■ Activity ■
Scan the listing and work out how many lines contain the word "elements". Nothing but the number should be given.

■ Input data ■
--------------------

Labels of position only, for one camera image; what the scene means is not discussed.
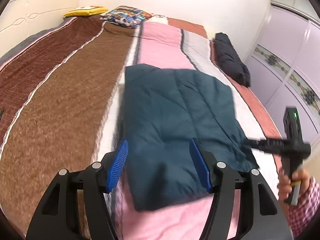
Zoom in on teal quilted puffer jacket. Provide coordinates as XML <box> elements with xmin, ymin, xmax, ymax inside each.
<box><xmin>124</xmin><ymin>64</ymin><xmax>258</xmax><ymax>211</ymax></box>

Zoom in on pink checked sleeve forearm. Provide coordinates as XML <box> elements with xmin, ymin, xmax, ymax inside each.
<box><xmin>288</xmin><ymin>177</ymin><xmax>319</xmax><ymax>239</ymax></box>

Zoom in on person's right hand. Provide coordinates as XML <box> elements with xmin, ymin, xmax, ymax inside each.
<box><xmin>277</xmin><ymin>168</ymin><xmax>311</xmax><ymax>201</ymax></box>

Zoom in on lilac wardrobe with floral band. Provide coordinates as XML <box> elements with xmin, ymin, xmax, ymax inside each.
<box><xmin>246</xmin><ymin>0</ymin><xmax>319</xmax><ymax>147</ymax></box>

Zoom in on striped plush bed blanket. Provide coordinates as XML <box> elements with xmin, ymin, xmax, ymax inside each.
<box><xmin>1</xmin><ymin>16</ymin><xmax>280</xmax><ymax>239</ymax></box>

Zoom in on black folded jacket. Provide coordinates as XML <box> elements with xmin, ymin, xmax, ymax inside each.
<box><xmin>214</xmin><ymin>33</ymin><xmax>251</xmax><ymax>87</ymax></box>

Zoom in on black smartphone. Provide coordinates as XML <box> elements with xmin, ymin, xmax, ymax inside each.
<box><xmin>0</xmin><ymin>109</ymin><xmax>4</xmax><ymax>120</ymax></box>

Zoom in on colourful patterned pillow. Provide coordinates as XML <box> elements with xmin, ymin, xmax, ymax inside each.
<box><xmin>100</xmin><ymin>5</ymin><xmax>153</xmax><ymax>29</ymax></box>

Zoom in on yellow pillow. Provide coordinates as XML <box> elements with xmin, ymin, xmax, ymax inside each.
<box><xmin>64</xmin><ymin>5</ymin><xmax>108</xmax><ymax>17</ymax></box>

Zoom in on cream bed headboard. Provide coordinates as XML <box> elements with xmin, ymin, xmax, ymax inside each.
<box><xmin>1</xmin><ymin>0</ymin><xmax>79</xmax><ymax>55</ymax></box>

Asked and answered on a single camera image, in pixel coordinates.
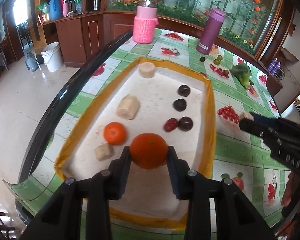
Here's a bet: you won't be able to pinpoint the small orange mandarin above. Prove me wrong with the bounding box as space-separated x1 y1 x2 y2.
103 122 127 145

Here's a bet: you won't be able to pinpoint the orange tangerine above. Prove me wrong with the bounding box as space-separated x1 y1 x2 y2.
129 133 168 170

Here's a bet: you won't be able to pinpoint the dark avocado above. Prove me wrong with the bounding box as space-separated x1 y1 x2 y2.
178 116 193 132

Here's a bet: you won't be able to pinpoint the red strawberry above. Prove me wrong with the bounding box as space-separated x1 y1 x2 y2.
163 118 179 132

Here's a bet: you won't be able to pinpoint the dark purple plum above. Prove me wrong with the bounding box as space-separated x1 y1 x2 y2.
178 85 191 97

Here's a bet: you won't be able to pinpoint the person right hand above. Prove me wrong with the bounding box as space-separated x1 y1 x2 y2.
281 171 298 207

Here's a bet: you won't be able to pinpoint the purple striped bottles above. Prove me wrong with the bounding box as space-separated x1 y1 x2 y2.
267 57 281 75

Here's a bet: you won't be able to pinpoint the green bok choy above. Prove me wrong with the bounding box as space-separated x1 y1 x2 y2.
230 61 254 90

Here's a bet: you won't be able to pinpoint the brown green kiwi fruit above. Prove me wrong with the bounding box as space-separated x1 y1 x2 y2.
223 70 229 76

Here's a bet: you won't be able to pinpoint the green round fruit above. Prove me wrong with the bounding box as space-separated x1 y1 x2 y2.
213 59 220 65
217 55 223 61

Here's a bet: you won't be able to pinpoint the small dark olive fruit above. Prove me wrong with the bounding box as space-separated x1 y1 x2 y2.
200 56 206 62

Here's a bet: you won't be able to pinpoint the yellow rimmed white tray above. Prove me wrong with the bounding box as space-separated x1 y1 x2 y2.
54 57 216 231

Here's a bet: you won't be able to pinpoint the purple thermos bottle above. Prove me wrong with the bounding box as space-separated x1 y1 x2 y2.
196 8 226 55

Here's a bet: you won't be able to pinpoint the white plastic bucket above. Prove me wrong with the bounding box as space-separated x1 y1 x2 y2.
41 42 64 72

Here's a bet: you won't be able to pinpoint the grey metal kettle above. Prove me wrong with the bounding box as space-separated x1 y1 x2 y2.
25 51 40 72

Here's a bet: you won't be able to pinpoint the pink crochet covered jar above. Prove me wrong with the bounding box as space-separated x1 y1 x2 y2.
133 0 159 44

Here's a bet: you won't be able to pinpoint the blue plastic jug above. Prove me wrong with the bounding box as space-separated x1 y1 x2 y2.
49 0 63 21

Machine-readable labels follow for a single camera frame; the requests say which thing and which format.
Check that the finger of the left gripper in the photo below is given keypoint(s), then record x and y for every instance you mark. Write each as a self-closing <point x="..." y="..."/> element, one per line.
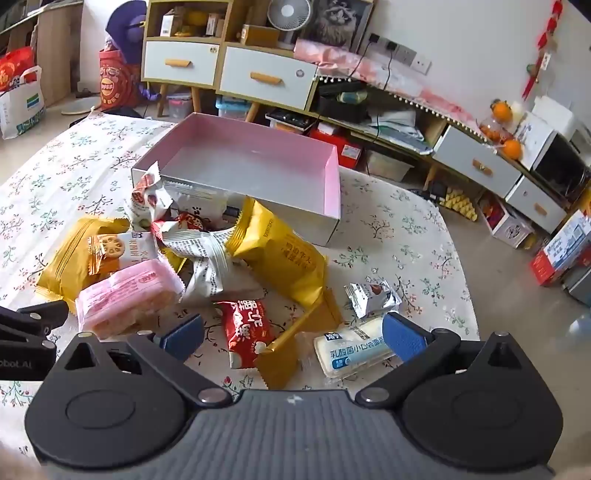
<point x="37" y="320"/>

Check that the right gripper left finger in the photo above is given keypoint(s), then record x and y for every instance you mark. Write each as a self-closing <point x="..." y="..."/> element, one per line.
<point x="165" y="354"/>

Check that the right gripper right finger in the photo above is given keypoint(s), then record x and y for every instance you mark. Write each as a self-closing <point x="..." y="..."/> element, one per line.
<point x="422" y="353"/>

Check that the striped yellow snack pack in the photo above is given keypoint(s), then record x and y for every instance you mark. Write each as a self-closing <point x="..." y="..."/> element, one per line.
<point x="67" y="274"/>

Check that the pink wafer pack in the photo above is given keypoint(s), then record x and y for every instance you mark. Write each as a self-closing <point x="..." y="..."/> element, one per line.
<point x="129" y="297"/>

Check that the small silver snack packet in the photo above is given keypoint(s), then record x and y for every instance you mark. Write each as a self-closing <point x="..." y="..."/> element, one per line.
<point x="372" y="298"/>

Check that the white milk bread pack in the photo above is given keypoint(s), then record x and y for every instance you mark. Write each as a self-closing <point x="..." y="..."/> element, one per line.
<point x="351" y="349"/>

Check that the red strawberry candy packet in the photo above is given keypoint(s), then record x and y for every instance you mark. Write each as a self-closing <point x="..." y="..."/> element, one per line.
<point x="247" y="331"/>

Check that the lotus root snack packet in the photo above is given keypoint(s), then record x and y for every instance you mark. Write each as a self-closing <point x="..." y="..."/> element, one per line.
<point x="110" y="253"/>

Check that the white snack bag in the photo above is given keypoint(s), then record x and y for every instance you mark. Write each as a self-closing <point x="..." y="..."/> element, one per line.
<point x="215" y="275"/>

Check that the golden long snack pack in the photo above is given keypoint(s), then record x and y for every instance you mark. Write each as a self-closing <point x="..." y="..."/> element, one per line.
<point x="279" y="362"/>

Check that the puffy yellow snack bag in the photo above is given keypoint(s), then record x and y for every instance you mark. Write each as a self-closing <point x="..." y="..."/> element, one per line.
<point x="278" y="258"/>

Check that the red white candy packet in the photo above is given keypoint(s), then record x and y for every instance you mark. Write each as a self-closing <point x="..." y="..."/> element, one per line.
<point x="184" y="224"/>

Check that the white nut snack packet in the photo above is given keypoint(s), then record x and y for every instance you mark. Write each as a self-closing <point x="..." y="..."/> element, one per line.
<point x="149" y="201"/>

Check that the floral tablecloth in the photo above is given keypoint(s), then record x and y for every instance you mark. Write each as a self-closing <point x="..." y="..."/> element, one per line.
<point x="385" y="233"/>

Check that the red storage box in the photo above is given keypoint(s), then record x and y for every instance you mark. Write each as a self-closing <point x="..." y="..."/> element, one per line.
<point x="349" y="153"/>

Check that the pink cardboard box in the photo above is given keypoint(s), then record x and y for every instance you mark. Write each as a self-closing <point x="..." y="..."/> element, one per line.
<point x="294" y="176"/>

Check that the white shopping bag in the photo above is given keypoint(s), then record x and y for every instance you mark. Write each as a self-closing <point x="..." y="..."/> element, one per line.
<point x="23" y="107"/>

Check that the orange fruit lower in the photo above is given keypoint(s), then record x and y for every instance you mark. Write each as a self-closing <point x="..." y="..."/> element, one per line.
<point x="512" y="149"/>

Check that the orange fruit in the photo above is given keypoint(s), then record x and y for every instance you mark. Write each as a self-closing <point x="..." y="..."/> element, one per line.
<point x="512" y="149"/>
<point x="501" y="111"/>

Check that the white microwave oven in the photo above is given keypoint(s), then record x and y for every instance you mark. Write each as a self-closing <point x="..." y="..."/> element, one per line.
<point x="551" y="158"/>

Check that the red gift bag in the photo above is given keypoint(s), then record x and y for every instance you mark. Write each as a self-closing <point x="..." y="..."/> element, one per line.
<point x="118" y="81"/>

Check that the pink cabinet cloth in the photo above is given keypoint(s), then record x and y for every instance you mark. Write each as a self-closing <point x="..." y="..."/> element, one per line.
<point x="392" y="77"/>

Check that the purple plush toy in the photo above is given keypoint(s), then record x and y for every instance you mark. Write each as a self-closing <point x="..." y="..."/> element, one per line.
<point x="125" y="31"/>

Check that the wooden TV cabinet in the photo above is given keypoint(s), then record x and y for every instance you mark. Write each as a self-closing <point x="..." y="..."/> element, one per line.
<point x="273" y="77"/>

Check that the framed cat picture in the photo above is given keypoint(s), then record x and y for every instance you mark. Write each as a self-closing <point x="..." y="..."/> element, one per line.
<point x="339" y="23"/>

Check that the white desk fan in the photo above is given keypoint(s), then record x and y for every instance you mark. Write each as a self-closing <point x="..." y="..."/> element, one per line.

--------------------

■ Expected answer ■
10